阪神・大竹耕太郎投手が12日、一軍キャンプ地の沖縄・宜野座で行われた紅白戦に登板。紅組の2番手として4回から3イニングを無安打無失点に抑え、大目標である先発ローテ入りへ一歩前進した。

 カーブ、チェンジアップ、ツーシームなど多彩な変化球で内外角を厳しく攻め、大山、近本、中野ら阪神の主力打者をテンポ良く打ち取る出色の投球だった。左腕も「課題にしていたカーブの精度や、右打者の外角への直球も修正できた。結果のみを追い求めるわけではありませんが、今後もやるべきことにしっかり集中していきたい」と充実の表情。今後も実戦の場で、より長いイニングを任されていくことになる。
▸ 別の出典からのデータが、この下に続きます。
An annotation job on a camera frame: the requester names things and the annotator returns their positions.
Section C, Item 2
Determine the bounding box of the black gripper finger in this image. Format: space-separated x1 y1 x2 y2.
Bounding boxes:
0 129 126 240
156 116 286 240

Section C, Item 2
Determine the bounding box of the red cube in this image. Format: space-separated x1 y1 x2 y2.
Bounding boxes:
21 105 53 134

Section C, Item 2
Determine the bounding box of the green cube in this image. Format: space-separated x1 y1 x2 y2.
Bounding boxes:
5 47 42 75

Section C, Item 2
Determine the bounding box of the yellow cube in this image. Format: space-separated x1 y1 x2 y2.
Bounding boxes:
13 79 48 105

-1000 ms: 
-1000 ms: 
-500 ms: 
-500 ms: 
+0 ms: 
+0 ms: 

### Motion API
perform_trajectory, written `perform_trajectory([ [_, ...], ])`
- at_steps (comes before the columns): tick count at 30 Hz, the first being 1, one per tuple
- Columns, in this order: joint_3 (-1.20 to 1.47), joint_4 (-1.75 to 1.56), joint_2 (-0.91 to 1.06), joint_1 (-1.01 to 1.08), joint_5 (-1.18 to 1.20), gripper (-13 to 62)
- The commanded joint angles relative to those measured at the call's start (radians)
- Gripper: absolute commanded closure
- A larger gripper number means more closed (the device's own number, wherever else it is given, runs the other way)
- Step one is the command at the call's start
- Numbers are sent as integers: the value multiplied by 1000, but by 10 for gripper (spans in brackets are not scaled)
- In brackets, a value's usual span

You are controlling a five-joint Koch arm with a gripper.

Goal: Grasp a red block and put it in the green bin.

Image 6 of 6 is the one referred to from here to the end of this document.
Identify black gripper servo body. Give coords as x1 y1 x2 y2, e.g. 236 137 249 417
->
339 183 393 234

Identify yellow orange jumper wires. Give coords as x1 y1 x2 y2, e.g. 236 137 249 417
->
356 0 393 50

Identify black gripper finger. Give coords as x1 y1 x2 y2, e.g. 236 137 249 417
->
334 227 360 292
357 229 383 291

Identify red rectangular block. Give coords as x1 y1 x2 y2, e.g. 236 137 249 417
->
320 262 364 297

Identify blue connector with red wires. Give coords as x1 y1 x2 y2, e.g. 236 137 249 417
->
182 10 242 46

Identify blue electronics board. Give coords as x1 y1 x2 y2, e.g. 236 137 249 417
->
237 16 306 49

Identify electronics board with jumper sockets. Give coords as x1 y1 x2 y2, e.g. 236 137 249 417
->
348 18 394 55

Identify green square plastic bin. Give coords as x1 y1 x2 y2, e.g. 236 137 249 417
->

 青柳、西勇、西純、才木と12球団屈指の陣容を誇る虎の先発陣だが、昨季ローテを守った左のスターターは伊藤将ひとりだけ。もう一枚は先発左腕をそろえておきたい岡田監督にとって、この日の大竹の快投はうれしい材料だ。「内容? 見てのとおりや。(大竹は)投げ方を知っているよな。ずっと先発をやっていた投手やから右左を苦にしない。ボールの出し入れを意識的にできるからな。アウトのとりかたを知っている」と称賛し、開幕ローテの有力候補であるとの見方を示した。

 大竹はソフトバンク在籍時代の2019年シーズンに、17戦に先発登板して5勝4敗。106イニングを投げた実績もある。まだまだ伸びしろアリの27歳。新天地での飛躍に期待したい。